LAUREN PALMER: Artists tend to be the culture-shapers.

TAYLOR ADAMS: Lauren and Leah Palmer are sisters, artists, and storytellers. Together, they own The Wild Mother Creative Studio, a local floral design shop in the heart of downtown Oklahoma City. For months now, they've been envisioning a way for their business to honor the centennial of the Tulsa Race Massacre.

LEAH PALMER: There's so much that has been hidden, and in a lot of ways, stolen from us and from our collective identity. And I don't just mean us as sisters. I mean, us as Oklahomans, as Americans.

TAYLOR ADAMS: They say they want their art to tell the true stories of the lives forever changed. #SendFlowersToGreenwood will send love and support both virtually and physically.

LAUREN PALMER: To create art as medicine for a community that has long been overlooked and fallen victim to revisionist history.

LEAH PALMER: We want to tell a narrative through flowers.

TAYLOR ADAMS: And a lot of hard work, too, as they begin work on two huge floral installations for commemorative events in Tulsa.

LEAH PALMER: We have tens of thousands of blooms that we will be processing alongside of 20 or 25 other floral designers.

TAYLOR ADAMS: And they're also asking other artists to join in virtually by creating their own original art and posting to social media with the #SendFlowersToGreenwood.

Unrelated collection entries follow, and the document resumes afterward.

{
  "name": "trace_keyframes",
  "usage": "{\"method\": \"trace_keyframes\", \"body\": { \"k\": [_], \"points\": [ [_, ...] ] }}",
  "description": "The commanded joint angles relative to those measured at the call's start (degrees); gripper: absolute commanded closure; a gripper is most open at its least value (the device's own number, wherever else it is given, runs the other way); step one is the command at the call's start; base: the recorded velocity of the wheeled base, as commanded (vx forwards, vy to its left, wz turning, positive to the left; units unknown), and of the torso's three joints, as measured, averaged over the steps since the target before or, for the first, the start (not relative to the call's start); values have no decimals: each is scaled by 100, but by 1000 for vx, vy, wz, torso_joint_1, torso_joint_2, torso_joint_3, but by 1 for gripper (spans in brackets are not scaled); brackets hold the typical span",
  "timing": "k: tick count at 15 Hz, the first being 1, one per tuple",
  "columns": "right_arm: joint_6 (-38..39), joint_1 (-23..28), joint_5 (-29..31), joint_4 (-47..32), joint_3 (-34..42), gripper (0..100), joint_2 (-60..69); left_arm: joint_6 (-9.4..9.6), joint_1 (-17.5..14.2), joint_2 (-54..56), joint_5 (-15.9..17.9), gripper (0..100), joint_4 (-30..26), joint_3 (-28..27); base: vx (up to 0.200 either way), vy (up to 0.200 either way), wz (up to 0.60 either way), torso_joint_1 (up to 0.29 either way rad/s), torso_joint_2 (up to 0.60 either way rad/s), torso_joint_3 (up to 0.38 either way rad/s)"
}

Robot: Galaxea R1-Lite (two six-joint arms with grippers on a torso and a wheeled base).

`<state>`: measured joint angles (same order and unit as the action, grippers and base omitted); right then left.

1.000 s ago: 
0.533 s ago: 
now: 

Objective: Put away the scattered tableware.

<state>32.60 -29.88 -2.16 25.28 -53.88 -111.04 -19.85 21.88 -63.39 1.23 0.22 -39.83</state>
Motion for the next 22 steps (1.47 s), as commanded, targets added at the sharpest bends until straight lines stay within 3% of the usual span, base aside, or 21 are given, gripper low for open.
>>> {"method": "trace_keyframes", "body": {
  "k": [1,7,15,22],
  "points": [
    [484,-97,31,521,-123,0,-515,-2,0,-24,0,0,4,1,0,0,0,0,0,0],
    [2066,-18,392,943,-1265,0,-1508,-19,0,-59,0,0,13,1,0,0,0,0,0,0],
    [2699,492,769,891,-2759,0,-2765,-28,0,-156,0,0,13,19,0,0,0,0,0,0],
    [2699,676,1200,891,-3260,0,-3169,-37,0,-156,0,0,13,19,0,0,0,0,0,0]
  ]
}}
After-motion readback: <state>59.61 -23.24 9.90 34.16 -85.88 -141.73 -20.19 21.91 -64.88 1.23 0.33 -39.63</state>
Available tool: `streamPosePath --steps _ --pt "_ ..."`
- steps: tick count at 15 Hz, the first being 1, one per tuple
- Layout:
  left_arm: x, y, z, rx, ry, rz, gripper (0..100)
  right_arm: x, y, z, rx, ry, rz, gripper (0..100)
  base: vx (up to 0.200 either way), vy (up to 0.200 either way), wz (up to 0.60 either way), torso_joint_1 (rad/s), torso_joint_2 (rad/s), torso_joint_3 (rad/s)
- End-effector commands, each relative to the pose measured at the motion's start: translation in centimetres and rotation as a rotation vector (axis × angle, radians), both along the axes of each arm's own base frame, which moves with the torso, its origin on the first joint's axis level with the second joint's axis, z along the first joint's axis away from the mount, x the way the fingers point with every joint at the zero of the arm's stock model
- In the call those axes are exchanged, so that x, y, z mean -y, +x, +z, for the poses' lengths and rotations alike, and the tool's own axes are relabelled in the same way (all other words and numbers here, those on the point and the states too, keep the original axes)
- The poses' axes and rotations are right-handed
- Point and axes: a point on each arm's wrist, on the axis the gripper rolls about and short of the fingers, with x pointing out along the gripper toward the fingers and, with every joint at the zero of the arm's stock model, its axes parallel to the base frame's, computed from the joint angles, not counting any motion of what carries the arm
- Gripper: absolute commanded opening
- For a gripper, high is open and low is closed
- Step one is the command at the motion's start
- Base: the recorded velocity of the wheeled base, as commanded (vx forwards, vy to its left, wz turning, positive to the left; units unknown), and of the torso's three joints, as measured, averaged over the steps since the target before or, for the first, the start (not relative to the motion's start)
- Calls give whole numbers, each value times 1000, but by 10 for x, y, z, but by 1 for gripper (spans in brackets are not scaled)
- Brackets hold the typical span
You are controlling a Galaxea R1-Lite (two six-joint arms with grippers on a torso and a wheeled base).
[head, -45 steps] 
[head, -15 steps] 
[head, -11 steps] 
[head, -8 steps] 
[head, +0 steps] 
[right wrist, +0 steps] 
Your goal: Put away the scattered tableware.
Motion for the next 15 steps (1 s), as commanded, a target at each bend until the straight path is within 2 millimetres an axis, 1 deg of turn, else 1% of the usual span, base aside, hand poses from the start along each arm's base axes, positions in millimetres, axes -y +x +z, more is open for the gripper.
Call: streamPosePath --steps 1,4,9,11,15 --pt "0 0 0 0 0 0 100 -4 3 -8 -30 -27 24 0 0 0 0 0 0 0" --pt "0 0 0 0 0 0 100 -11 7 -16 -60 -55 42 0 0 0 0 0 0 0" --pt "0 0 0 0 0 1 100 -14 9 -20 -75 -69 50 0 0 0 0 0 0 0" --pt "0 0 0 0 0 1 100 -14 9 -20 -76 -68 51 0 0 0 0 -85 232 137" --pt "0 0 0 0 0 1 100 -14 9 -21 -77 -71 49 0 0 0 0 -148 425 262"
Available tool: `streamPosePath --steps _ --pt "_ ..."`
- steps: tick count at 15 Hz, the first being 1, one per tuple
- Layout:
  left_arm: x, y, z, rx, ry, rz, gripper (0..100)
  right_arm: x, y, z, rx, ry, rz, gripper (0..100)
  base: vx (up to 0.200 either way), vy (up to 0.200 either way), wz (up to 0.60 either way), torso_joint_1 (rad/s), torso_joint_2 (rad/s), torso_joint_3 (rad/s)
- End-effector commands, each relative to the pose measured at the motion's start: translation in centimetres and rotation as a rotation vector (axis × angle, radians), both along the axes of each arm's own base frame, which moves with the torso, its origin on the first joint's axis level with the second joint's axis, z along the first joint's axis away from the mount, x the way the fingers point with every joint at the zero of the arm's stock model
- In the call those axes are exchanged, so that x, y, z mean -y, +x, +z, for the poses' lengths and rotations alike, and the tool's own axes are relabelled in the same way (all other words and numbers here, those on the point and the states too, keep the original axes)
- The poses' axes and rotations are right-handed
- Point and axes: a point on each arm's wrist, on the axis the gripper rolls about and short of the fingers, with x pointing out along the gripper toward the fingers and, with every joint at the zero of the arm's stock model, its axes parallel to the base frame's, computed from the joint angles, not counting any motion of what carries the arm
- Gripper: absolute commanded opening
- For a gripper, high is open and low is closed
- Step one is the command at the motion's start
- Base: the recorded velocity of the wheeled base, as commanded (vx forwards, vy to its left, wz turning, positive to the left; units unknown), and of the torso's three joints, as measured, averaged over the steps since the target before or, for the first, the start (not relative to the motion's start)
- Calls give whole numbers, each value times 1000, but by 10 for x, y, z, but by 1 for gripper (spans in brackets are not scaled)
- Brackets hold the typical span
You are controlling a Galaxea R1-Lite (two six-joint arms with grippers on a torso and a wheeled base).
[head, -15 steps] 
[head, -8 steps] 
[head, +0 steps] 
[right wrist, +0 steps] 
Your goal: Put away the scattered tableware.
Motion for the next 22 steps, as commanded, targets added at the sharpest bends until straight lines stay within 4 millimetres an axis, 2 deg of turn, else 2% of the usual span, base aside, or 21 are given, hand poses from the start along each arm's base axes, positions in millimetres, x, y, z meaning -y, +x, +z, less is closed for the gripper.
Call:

LAUREN PALMER: We're asking as they share on social media that they would accompany the images they capture of that work with which the true story of Greenwood.

TAYLOR ADAMS: All to honor those who came before them and to make sure their stories are never forgotten.

LEAH PALMER: It's not lost on us how significant this year is and how-- how powerful artists can be in the community.